C’est, plus que jamais, le seuil où se cristallisent mes synesthésies vagabondes.
Ce sont de vieux amis, usés par des chemins différents, les yeux remplis de voyages merveilleux et de rencontres émouvantes qui se retrouvent, au terme d’une vie de barouds farouches et d’amours exotiques, pour partager leur tendresse envers un pays, une vieille dame drapée dans ses voiles de feu et de pierre, empreinte de toute la majesté de ses fleuves et ses montagnes sacrées, les yeux rieurs de toutes les couleurs de la vie : la reine Ethiopie. Pourquoi ce voyage? Peut-être était-ce la simple continuité d’un voyage littéraire commencé il y a bien longtemps…

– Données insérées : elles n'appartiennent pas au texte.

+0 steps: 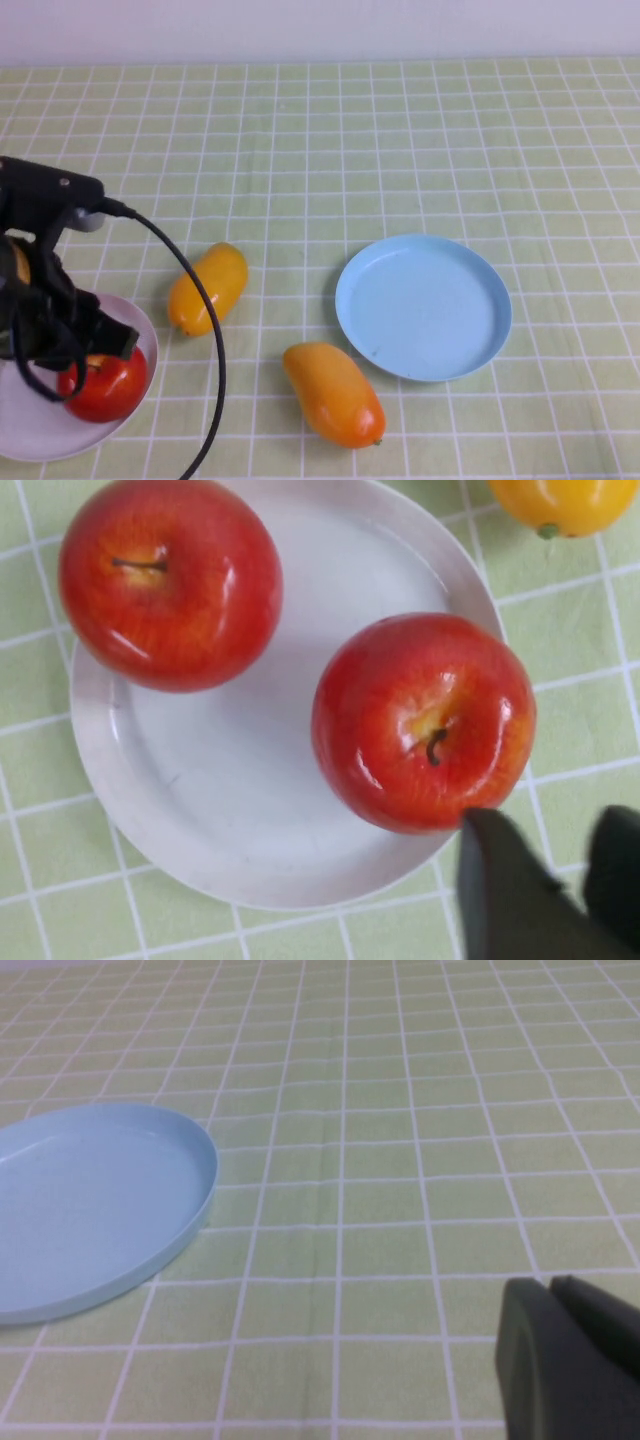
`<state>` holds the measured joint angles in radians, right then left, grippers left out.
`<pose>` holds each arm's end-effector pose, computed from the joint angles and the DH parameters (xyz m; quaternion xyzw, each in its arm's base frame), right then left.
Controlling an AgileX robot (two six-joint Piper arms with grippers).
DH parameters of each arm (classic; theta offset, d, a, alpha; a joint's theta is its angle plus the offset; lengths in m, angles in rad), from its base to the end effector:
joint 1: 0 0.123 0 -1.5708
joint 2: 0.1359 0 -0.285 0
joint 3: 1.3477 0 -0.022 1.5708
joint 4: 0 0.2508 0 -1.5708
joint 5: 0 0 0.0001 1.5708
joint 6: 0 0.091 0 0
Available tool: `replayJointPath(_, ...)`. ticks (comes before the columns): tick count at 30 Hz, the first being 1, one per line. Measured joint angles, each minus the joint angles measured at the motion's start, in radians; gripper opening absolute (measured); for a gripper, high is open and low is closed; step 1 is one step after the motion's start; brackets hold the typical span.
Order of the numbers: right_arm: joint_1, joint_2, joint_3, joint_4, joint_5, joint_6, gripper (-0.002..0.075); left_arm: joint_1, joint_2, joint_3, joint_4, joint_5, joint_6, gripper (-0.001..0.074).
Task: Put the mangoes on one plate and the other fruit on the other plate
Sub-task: Put one type of fruit in the left plate, then put another type of fruit in the right plate
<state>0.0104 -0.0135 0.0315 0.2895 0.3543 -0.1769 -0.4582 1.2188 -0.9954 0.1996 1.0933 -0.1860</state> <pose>0.0529 0.0096 0.1727 0.0039 0.7959 0.0714 0.6012 0.2052 -0.0833 0.3049 0.1629 0.9674 0.0366 0.1904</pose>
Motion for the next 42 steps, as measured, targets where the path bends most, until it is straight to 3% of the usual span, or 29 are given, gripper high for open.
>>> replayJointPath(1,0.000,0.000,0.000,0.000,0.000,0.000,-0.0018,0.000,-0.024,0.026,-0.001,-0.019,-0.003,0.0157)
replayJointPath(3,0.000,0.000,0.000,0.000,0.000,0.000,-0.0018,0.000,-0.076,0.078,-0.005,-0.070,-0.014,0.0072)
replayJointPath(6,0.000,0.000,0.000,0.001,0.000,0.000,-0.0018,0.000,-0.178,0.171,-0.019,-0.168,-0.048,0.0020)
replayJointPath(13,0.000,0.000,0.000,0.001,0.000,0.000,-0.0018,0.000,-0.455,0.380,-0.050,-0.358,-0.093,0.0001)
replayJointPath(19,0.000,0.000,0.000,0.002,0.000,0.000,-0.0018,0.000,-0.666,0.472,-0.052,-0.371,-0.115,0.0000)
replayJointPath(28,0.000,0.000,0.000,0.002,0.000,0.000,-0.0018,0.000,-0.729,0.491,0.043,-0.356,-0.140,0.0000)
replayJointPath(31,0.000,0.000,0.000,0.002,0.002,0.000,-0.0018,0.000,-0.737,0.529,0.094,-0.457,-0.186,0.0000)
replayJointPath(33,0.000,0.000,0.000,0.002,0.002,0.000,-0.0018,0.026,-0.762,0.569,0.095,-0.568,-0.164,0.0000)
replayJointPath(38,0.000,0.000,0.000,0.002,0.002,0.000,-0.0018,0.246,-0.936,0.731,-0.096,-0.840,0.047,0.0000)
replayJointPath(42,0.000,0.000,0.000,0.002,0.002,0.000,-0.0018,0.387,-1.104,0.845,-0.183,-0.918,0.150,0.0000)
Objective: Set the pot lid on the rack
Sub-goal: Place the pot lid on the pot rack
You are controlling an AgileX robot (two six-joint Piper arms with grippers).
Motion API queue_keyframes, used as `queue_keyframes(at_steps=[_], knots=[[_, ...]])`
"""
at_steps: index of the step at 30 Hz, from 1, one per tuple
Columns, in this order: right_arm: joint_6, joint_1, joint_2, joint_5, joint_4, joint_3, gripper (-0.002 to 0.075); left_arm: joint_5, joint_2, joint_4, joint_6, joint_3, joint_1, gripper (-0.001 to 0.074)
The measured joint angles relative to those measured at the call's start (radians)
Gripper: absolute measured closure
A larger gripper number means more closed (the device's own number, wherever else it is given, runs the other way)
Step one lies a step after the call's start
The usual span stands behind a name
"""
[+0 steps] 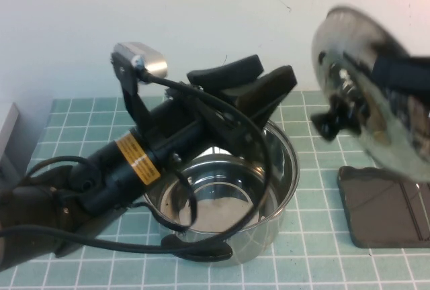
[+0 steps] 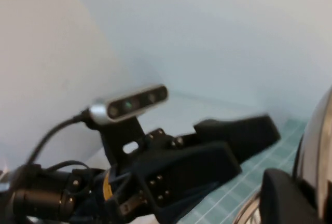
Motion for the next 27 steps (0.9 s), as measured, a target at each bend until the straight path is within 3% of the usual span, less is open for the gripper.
queue_keyframes(at_steps=[3, 5, 7, 10, 13, 18, 27], knots=[[-0.021, 0.000, -0.058, -0.015, -0.042, -0.075, 0.0699, 0.000, -0.036, 0.071, -0.019, 0.000, 0.062, 0.0241], [-0.021, 0.000, -0.103, -0.045, -0.117, -0.114, 0.0699, -0.001, -0.068, 0.128, -0.046, 0.000, 0.113, 0.0290], [-0.002, 0.000, -0.144, -0.085, -0.195, -0.129, 0.0699, 0.016, -0.103, 0.193, -0.070, 0.000, 0.168, 0.0387], [0.065, 0.000, -0.184, -0.159, -0.319, -0.131, 0.0699, 0.098, -0.177, 0.322, -0.093, 0.000, 0.240, 0.0602], [0.123, 0.000, -0.192, -0.222, -0.392, -0.108, 0.0699, 0.238, -0.250, 0.475, -0.151, 0.000, 0.283, 0.0698], [0.116, 0.000, -0.149, -0.325, -0.354, -0.026, 0.0699, 0.416, -0.334, 0.653, -0.270, 0.000, 0.298, 0.0729], [0.001, 0.000, -0.035, -0.405, -0.185, 0.063, 0.0699, 0.427, -0.356, 0.782, -0.351, 0.000, 0.300, 0.0733]])
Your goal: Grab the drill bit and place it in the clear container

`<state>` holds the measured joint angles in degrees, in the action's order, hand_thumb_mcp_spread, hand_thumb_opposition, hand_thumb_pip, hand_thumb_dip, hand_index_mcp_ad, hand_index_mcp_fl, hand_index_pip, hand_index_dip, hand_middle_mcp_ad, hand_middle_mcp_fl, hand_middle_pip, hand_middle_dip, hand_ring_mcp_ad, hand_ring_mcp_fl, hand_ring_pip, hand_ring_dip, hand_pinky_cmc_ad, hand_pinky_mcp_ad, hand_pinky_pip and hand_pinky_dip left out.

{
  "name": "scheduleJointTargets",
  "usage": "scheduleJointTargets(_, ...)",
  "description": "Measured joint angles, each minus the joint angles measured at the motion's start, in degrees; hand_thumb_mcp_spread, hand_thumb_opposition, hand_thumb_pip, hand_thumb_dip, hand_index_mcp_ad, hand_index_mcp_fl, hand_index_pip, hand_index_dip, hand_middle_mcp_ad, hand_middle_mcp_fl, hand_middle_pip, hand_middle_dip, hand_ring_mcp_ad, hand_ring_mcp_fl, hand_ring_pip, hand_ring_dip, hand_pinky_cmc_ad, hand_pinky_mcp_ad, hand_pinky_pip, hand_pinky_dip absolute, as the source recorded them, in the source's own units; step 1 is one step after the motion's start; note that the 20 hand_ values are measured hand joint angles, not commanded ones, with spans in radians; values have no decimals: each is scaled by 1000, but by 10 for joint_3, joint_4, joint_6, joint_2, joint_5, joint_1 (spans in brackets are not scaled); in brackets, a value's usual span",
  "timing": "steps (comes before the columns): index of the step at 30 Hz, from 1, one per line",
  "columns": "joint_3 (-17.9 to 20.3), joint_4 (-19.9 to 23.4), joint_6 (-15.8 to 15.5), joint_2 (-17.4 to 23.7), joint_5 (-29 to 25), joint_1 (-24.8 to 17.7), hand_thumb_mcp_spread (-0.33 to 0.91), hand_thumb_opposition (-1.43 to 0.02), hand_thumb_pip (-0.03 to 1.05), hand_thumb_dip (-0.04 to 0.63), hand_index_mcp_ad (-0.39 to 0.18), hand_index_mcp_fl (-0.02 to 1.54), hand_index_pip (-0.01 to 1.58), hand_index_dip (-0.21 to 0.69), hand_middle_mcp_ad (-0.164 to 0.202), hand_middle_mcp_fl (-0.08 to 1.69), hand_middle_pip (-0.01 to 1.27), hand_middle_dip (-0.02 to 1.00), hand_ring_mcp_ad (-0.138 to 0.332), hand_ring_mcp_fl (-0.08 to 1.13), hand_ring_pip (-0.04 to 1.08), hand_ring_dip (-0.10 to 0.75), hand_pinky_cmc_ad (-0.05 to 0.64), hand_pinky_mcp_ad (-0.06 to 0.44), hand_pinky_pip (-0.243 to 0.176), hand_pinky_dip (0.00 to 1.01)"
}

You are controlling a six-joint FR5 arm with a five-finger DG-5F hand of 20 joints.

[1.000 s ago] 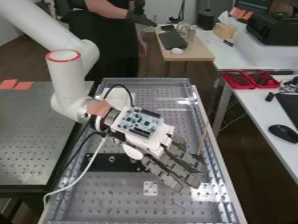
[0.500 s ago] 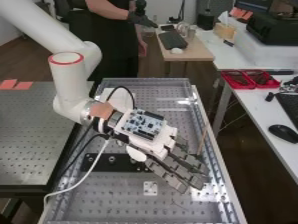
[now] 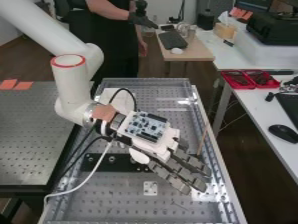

Quels sont vos autres projets ?
Plusieurs projets m’occupent actuellement, notamment la réalisation d’un nouvel album, dans la veine de «Mes Ethiopiques», sur le Nil cette fois: d’Alexandrie à Addis-Abeba, à vélo sur les traces d’Hérodote, au printemps 2018 ; ainsi qu’un roman graphique sur les boxeurs de Muay thaï, en Thaïlande donc, cet hiver.
Ces voyages me tiennent d’autant plus à cœur qu’ils sont faits en partenariat avec l’association Fortune Carrée, pour soutenir plusieurs projets, en Ethiopie en particulier, auprès des actions de l’association Swin&run back to your roots (Adama) et du Zion train Lodge (Shashemene).
Agnès a également obtenu le premier prix du concours Libé Apaj 2017 dans la catégorie Texte. A retrouver dans le livre Visages d'ailleurs, paru le mois dernier aux éditions Riveneuve.